**Assignment**
Pull each line holding the word "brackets" from the data.
BEGIN Data
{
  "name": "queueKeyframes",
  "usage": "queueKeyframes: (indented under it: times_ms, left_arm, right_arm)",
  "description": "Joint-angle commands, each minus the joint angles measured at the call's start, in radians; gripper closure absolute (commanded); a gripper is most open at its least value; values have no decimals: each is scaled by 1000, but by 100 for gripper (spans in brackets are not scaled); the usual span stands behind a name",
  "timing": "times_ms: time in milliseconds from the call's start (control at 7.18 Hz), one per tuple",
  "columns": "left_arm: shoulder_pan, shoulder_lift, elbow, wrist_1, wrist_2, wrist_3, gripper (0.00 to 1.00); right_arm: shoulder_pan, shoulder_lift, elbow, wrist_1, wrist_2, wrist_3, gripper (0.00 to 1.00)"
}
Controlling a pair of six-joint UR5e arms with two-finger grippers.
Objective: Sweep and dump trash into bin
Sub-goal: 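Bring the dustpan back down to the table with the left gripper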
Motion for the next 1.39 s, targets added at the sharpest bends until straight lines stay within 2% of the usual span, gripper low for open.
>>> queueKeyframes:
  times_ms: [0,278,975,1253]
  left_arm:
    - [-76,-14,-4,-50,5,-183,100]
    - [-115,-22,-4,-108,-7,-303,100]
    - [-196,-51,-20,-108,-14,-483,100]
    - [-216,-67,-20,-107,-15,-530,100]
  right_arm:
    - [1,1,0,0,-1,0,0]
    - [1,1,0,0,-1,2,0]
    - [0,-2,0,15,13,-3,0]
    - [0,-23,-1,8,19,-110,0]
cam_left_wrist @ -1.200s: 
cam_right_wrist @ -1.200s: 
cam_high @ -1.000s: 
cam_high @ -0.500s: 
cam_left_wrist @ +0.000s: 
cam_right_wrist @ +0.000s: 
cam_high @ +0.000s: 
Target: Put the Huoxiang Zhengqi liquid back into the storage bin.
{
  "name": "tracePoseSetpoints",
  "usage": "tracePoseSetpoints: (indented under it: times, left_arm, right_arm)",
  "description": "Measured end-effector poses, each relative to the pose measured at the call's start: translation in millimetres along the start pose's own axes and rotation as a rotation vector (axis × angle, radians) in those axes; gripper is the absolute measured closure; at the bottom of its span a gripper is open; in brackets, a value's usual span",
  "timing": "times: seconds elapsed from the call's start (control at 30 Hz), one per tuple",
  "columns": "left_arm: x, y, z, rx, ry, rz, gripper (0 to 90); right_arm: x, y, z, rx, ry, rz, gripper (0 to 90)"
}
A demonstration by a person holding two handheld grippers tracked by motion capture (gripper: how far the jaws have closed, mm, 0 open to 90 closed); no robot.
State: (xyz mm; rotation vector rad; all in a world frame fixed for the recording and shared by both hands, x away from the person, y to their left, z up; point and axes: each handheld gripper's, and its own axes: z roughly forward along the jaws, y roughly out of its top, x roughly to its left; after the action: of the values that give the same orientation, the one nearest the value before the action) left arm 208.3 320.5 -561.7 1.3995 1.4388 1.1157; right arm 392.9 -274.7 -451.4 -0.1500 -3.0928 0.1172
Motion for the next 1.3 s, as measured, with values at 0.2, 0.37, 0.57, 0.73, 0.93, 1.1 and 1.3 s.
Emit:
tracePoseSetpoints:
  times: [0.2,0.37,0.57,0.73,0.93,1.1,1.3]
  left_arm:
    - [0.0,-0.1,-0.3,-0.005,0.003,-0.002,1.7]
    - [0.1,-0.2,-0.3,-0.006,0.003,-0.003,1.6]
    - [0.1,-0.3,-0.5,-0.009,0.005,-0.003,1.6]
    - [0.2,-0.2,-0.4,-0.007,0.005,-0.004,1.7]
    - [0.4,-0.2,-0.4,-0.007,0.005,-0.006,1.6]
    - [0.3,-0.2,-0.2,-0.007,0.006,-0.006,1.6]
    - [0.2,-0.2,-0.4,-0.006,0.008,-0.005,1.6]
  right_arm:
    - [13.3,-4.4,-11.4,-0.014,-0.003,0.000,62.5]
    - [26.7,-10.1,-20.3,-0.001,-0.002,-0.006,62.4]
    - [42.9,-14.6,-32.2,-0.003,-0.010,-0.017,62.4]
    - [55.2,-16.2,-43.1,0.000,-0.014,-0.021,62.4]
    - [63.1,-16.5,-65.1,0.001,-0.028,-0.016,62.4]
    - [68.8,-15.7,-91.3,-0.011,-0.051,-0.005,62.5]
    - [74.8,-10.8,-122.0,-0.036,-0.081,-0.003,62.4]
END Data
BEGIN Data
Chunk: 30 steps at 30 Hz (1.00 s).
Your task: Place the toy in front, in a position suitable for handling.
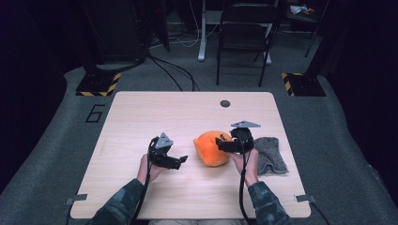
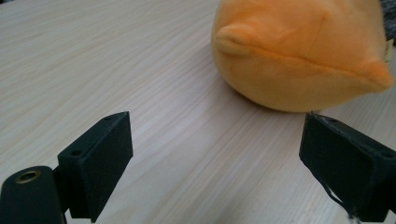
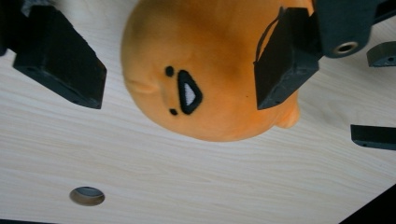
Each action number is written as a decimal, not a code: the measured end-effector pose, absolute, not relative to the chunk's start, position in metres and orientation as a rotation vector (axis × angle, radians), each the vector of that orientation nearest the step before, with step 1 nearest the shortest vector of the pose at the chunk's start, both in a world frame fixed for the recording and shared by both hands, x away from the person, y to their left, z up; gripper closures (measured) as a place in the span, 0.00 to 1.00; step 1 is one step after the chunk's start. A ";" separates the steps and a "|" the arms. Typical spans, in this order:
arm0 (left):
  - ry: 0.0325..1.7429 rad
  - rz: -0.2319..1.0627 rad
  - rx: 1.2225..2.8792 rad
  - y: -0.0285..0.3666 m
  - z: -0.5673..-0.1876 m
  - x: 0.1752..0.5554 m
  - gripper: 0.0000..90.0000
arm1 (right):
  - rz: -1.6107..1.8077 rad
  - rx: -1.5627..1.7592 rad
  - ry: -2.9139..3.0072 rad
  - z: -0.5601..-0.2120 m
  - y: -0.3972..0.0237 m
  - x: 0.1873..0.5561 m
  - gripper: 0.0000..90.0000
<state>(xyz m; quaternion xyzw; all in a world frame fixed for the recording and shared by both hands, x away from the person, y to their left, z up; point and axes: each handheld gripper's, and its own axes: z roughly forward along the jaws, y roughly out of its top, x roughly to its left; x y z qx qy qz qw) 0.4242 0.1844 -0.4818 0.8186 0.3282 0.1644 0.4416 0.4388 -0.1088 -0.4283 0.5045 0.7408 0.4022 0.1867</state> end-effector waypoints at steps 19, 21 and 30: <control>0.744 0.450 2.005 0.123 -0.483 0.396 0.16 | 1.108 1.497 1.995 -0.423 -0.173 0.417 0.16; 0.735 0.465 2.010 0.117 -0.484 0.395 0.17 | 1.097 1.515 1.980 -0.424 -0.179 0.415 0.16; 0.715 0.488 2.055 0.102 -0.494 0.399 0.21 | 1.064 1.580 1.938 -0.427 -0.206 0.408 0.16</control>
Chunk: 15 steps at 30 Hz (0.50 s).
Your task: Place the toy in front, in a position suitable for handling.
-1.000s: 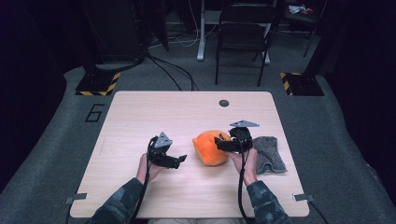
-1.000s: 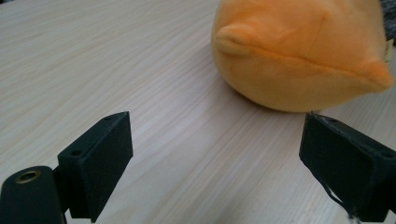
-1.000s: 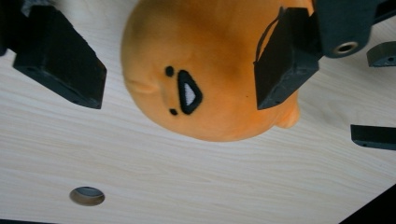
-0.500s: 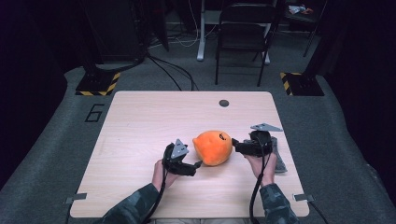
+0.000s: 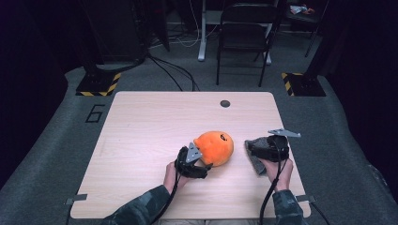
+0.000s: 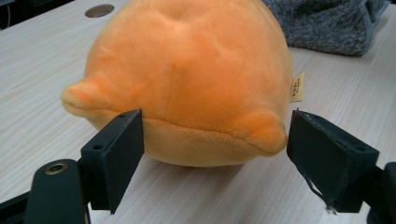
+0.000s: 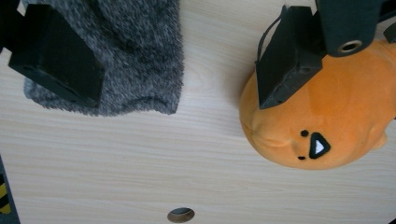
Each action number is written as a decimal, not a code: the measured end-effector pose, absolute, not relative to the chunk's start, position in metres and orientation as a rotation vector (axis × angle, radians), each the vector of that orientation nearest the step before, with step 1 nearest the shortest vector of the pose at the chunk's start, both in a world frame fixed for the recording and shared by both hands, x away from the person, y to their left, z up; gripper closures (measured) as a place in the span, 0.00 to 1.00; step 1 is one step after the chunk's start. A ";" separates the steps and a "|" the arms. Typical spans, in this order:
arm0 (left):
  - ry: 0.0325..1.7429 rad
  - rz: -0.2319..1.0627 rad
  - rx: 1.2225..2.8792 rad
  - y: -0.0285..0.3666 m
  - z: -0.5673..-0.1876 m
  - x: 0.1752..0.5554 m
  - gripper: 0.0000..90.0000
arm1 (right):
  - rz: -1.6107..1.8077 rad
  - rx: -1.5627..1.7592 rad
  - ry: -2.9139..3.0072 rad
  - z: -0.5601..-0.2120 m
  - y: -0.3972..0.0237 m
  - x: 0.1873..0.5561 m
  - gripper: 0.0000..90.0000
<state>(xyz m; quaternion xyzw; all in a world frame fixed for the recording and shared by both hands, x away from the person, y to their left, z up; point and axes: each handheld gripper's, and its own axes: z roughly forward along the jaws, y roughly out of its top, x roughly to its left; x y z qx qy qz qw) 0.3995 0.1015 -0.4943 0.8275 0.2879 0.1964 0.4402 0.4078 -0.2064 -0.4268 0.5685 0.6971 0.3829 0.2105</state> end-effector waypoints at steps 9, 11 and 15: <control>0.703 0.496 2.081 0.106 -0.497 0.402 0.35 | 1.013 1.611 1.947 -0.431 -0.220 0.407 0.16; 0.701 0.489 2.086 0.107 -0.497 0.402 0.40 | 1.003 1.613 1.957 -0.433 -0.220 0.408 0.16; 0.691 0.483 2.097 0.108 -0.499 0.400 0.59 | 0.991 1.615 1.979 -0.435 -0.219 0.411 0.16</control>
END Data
**Answer area**
  "description": "Joint-angle commands, each minus the joint angles measured at the call's start, in radians; gripper closure absolute (commanded); a gripper is most open at its least value; values have no decimals: each is scaled by 1000, but by 100 for gripper (spans in brackets are not scaled); the usual span stands behind a name",
  "description": "Measured end-effector poses, each relative to the pose measured at the call's start: translation in millimetres along the start pose's own axes and rotation as a rotation vector (axis × angle, radians) in those axes; gripper is the absolute measured closure; at the bottom of its span a gripper is open; in brackets, a value's usual span",

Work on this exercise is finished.